Car là réside le cœur du problème : l’Europe n’a jamais voulu assumer sa propre défense. Depuis la fin de la Seconde Guerre mondiale, elle s’est complue dans un pacifisme douillet, persuadée que les guerres appartenaient au passé et que la diplomatie suffirait à contenir les menaces du futur. On a désarmé, réduit les budgets militaires, transformé les armées en agences humanitaires. Pendant ce temps, la Russie a modernisé son arsenal, la Chine a étendu son influence, et les États-Unis se sont recentrés sur leurs propres intérêts.

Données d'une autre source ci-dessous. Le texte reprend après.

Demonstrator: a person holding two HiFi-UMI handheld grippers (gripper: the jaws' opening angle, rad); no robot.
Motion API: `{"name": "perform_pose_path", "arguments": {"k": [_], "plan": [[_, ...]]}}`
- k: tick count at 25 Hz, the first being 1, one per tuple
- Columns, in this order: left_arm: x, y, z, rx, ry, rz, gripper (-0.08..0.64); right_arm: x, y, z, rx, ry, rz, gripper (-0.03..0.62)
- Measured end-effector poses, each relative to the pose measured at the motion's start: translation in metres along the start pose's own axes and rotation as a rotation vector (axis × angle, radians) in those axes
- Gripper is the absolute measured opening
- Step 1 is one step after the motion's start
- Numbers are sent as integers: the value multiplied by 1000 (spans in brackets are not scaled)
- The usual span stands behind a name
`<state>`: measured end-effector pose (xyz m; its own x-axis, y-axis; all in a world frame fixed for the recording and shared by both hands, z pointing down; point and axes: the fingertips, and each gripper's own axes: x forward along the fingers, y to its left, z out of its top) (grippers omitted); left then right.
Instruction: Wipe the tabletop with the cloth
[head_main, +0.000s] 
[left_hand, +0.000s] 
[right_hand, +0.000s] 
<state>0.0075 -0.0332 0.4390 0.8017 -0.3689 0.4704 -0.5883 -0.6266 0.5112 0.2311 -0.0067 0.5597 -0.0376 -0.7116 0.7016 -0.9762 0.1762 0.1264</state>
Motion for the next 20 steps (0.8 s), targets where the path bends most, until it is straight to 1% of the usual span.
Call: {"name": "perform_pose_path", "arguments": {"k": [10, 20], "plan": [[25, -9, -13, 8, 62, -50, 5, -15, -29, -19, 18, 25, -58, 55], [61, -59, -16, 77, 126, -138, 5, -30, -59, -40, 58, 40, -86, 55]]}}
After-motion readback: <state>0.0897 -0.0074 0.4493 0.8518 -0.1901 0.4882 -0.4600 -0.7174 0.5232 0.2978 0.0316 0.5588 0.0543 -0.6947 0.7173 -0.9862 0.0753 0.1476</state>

Dans ce contexte, l’idée que l’Europe puisse tenir tête seule à Moscou frise l’absurde. La force franco-britannique évoquée par Yakovlef n’aurait de sens que dans un cadre bien plus large, avec un soutien logistique et aérien massif. Mais qui paiera ? Qui s’engagera vraiment ? L’Allemagne, engluée dans son pacifisme constitutionnel, n’enverra pas ses troupes. L’Italie n’a ni les moyens ni la volonté. Et que dire de la Hongrie d’Orbán, plus proche de Moscou que de Bruxelles ? L’Europe est trop divisée, trop disparate, trop indécise.
Et pourtant, le danger est là, bien réel. L’Ukraine, en dépit de son héroïsme, est à bout de souffle. Sans une implication directe de l’OTAN, Kiev pourrait être contrainte à un cessez-le-feu humiliant, une demi-victoire pour Poutine qui verrait l’Occident capituler sans même livrer bataille. Et si l’Ukraine tombe, qui sera le suivant ? Les pays baltes, la Pologne ? L’Europe n’a plus le luxe de l’attentisme.
On ne combat pas une menace avec des résolutions et des discours. On la combat avec des armes et du courage.
L’autonomie stratégique de l’Europe est devenue une nécessité vitale. Mais elle implique des choix douloureux : réarmer massivement, repenser les doctrines militaires, accepter l’idée que la guerre n’est pas une relique du passé. Surtout, elle exige une volonté politique ferme, une cohésion qui aujourd’hui fait cruellement défaut. L’Europe, prisonnière de ses illusions et de ses contradictions, n’a jamais été capable de parler d’une seule voix sur les questions stratégiques. Comment alors imaginer qu’elle puisse bâtir une défense unifiée, robuste et efficace ?
Le monde change, et l’Europe doit choisir : s’émanciper, ou se soumettre. Rester une force politique, ou devenir une simple zone d’influence, ballottée entre Washington, Pékin et Moscou. L’OTAN, en l’état, est une coquille vide, un symbole dépassé d’un ordre qui n’existe plus. Il est temps de construire autre chose, avant qu’il ne soit trop tard.
Les États-Unis, qu’on le veuille ou non, sont déjà passés à autre chose. À nous de décider si nous voulons exister encore.